5. The method for selecting server nodes for a game room according to claim 1, characterized in that, The determination of the comprehensive cost value corresponding to the intermediate node based on the overall network quality data and server load indicators corresponding to the intermediate node includes: The overall network quality data and the server load index are normalized respectively to obtain a first score value corresponding to the overall network quality data and a second score value corresponding to the server load index. Based on the preset weight associated with the game type corresponding to the room request, the first score and the second score are weighted and summed to obtain the comprehensive cost value.

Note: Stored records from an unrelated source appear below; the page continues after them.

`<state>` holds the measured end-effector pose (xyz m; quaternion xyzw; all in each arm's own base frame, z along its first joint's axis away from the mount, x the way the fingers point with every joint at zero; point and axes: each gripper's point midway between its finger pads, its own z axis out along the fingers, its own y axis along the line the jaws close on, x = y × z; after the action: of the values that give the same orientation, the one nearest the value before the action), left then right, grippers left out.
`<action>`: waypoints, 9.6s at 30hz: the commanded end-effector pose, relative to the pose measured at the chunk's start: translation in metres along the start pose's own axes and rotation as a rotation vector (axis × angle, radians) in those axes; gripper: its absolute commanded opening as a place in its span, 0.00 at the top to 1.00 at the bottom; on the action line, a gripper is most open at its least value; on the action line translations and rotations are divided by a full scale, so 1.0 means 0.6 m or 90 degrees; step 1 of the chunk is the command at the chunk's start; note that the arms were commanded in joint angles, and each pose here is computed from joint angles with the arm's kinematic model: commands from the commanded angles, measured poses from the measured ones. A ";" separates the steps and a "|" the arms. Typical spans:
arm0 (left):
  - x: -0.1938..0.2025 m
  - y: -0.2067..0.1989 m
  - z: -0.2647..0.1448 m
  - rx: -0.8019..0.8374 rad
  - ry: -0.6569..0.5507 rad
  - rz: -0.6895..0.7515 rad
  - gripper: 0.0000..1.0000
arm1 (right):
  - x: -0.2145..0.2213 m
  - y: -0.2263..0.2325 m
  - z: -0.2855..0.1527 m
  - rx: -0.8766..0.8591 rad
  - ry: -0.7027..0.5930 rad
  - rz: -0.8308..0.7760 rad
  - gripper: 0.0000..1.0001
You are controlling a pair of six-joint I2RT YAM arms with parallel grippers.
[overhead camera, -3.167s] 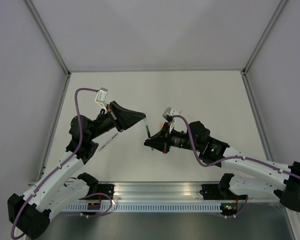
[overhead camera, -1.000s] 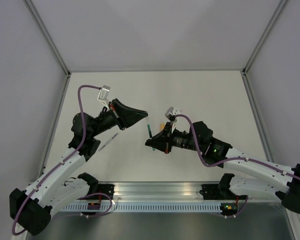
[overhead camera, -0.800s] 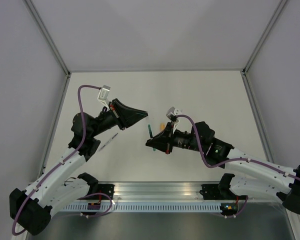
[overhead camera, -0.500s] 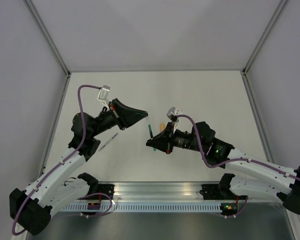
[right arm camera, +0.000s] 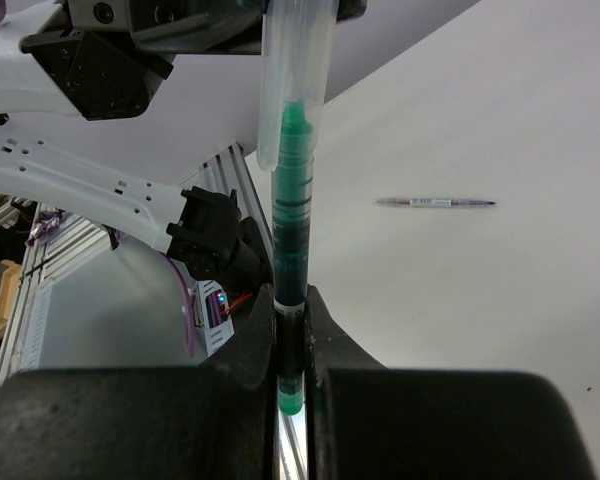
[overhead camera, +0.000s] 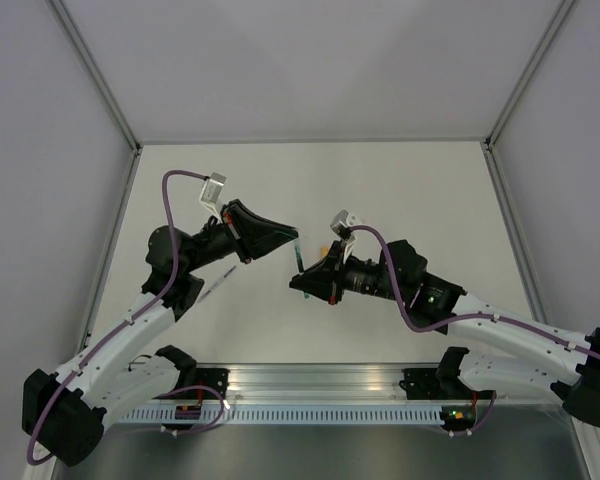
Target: Insert the pens into the pen caps
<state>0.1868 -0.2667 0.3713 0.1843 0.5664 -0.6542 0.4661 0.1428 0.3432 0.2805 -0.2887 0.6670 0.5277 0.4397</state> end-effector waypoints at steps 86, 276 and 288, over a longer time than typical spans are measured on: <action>0.017 -0.075 -0.018 0.123 0.073 0.064 0.98 | -0.061 0.068 0.000 -0.097 -0.030 -0.010 1.00; -0.075 -0.041 0.030 -0.109 0.013 0.115 0.00 | 0.013 -0.122 -0.035 0.141 0.058 -0.022 1.00; 0.066 0.239 -0.143 -0.548 0.009 0.129 0.00 | 0.207 -0.287 -0.085 0.429 0.210 0.095 1.00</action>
<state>0.2469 -0.2179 0.2716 0.0562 0.7440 -0.3863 0.5423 0.2118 0.2688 0.1176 -0.1922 0.8636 0.2939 0.3618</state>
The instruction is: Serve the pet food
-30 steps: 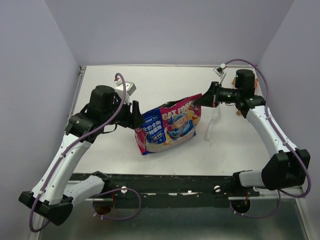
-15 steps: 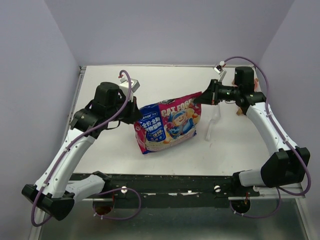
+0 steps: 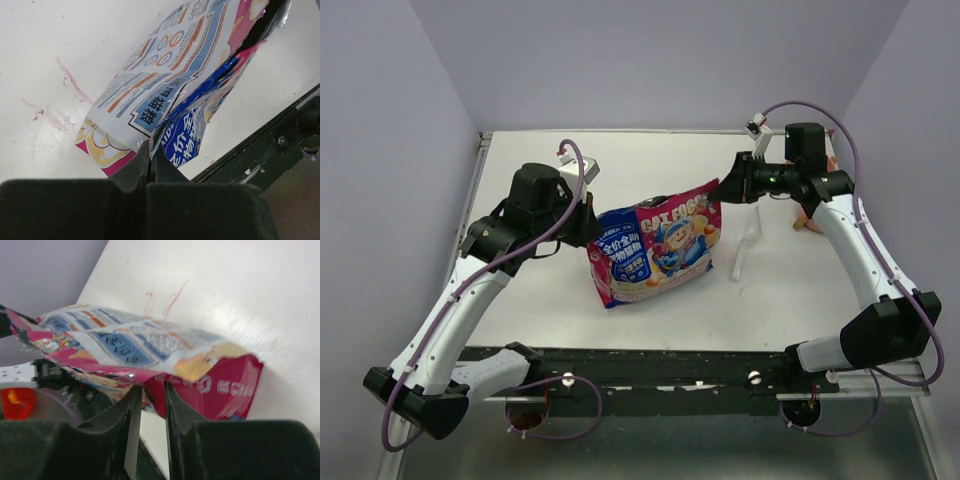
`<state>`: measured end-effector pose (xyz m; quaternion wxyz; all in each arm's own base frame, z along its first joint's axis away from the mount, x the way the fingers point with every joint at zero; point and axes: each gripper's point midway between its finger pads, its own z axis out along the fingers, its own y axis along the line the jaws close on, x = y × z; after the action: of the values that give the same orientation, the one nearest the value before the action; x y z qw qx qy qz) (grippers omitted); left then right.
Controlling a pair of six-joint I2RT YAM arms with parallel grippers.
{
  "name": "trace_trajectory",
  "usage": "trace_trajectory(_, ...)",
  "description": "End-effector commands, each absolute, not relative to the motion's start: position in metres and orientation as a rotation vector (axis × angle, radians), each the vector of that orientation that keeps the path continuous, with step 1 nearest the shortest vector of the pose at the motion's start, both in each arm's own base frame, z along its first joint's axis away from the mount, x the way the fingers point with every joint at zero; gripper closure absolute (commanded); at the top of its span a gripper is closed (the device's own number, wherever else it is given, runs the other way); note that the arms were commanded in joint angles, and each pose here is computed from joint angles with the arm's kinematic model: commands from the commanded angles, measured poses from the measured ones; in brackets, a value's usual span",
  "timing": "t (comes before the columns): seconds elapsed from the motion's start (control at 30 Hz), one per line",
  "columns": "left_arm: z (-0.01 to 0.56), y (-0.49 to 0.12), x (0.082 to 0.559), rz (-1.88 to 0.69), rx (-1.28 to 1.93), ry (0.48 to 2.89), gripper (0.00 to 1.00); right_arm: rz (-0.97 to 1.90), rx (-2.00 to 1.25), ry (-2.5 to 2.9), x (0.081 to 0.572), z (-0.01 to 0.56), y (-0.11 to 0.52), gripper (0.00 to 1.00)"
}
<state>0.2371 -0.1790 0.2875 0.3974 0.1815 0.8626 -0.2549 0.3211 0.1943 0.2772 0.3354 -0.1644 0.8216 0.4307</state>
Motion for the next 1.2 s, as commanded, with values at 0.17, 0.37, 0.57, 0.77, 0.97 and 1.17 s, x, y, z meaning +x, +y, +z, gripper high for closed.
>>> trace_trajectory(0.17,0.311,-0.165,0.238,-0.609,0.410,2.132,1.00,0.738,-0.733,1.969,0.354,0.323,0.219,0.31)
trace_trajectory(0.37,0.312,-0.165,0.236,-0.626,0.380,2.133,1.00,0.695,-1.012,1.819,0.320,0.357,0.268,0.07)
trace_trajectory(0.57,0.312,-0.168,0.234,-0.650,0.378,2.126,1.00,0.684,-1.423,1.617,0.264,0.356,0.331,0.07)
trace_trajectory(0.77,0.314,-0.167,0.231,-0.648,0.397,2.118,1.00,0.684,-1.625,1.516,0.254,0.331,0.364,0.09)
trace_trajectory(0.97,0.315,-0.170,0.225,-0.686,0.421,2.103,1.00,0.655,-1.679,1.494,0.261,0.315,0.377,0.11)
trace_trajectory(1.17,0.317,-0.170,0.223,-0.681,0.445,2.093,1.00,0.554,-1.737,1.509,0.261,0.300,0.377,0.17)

6. The server node selection method for game rooms according to claim 1, characterized in that, The background control system includes an action arbitration controller and a node room scheduling instruction distributor. After selecting the intermediate node corresponding to the smallest comprehensive cost value as the server node of the game room, it also includes: The server node is arbitrated and its status is confirmed by the action arbitration controller to obtain the resources to be allocated for the server node. The node room scheduling instruction distributor sends a room creation instruction to the server node and calls the resources to be allocated to create a game room.

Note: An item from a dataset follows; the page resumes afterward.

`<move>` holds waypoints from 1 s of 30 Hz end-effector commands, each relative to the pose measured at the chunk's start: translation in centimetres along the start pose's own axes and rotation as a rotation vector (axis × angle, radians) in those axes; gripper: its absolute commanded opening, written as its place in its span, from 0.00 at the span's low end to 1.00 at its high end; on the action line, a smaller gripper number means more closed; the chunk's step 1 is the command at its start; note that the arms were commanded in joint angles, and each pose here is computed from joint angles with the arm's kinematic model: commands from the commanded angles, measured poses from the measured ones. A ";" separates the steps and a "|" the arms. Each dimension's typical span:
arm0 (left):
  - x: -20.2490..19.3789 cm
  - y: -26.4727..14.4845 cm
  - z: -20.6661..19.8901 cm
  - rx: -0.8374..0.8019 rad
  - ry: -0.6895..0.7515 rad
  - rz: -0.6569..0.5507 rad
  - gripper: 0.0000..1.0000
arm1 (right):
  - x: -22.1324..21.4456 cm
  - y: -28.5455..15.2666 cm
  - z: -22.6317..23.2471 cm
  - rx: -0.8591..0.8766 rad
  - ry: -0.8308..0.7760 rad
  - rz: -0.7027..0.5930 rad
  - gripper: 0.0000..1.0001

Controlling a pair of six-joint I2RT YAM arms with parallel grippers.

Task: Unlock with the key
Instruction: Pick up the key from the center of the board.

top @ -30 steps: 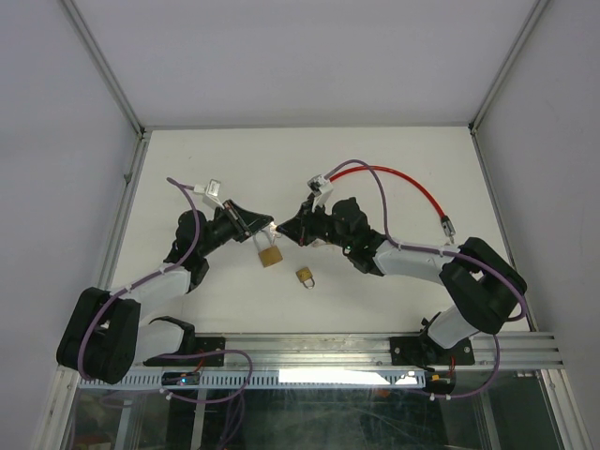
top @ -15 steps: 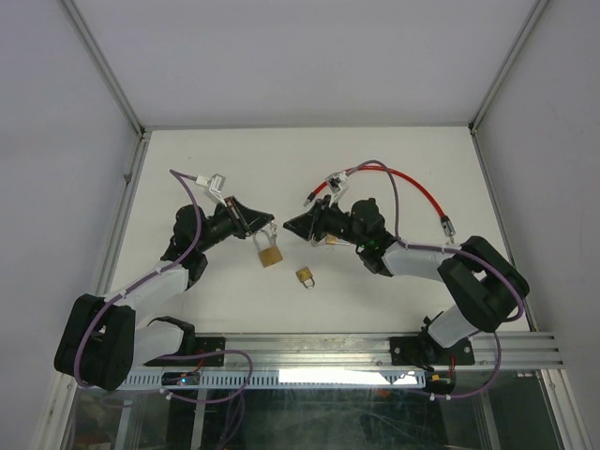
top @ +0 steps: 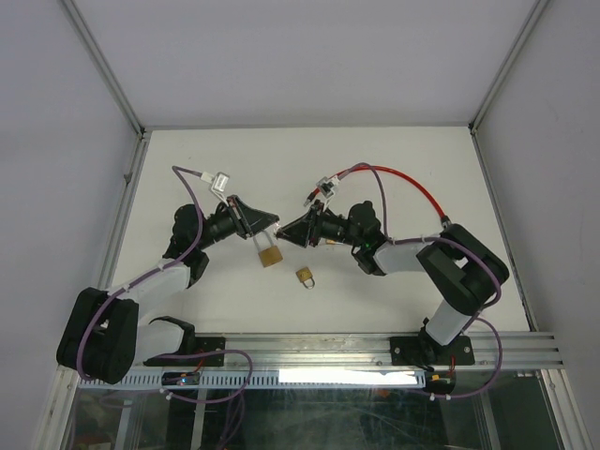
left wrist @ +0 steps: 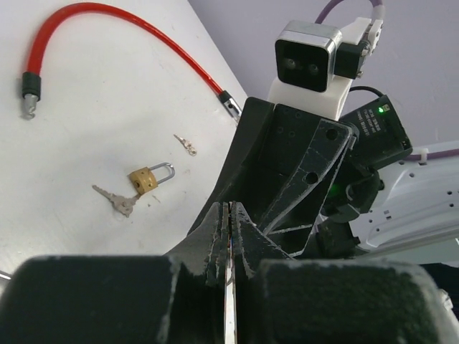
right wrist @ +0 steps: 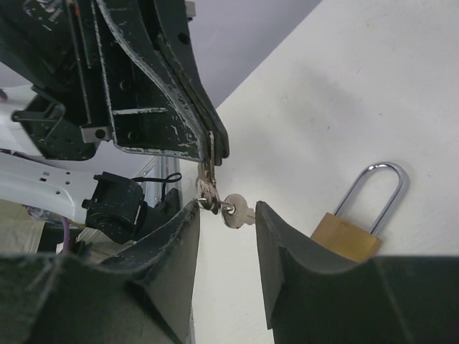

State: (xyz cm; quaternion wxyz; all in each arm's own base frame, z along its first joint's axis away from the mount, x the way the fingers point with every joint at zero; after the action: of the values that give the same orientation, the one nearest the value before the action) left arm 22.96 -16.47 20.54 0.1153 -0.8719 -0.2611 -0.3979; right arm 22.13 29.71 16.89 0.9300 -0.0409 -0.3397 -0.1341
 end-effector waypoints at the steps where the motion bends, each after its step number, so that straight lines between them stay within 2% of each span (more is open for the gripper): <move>1: 1.1 0.3 -1.8 -0.124 0.049 -0.036 0.00 | 2.0 0.8 2.5 0.169 -0.097 -0.056 0.39; 2: 1.1 0.3 -1.8 -0.130 0.046 -0.035 0.00 | 2.0 0.8 2.7 0.179 -0.071 -0.053 0.32; 6: 1.1 0.2 -2.0 -0.139 0.041 -0.036 0.00 | 1.9 0.8 2.9 0.209 -0.062 -0.057 0.17; 9: 1.2 0.1 -2.1 -0.133 0.039 -0.042 0.10 | 2.0 0.7 2.9 0.203 -0.065 -0.067 0.01; 13: 1.6 -0.2 -2.4 -0.109 0.033 -0.086 0.35 | 2.1 0.3 3.1 0.203 -0.074 -0.077 0.00; 16: 1.8 -0.4 -2.6 -0.101 0.031 -0.114 0.40 | 2.1 0.2 3.3 0.206 -0.073 -0.077 0.00; 23: 1.9 -0.6 -2.8 -0.102 0.031 -0.139 0.35 | 2.0 0.2 3.3 0.217 -0.059 -0.078 0.00; 30: 1.7 -0.5 -2.5 -0.103 0.028 -0.131 0.12 | 2.0 0.2 3.2 0.214 -0.056 -0.078 0.00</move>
State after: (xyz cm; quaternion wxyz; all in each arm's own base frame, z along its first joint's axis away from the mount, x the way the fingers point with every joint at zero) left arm 22.12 -16.34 22.53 0.0683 -0.8680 -0.2862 -0.4001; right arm 21.67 30.07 18.61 0.9287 0.0294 -0.3486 -0.1230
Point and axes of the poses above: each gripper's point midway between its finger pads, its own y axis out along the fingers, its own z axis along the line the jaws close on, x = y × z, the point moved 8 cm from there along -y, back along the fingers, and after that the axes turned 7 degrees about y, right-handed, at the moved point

7. The server node selection method for game rooms according to claim 6, characterized in that, After the process of calling the resources to be allocated to create the game room, the following is also included: If an abnormal frame drop is detected in the game room, an initial alarm is triggered and a frame drop alarm event is recorded. If the duration of the abnormal situation exceeds a preset time, multi-level alarm processing will be performed, and the abnormal situation will be sent to the monitoring terminal of the background control system.
8. A server node selection device for a game room, characterized in that, The device, used in a background control system, includes: A preprocessing module is used to respond to a player's request to create a room, obtain the player's network quality data at each candidate node, and determine the overall network quality of all players at the corresponding candidate node; A first calculation module is used to determine the latency tolerance threshold corresponding to the room request; The second calculation module is used to select the minimum value in the overall network quality, and when the minimum value is greater than the latency tolerance threshold, the candidate node corresponding to the minimum value is removed to obtain the intermediate node. The selection module is used to determine the comprehensive value of the intermediate node based on the overall network quality data and server load index corresponding to the intermediate node, and select the intermediate node with the smallest comprehensive value as the server node of the game room.
9. An electronic device, characterized in that, include: At least one processor; At least one memory for storing at least one program; When at least one of the programs is executed by at least one of the processors, the server node selection method for the game room as described in any one of claims 1 to 7 is implemented.
10. A computer-readable storage medium storing computer-executable instructions, characterized in that, The computer-executable instructions are used to execute the server node selection method for any of the game rooms described in claims 1 to 7.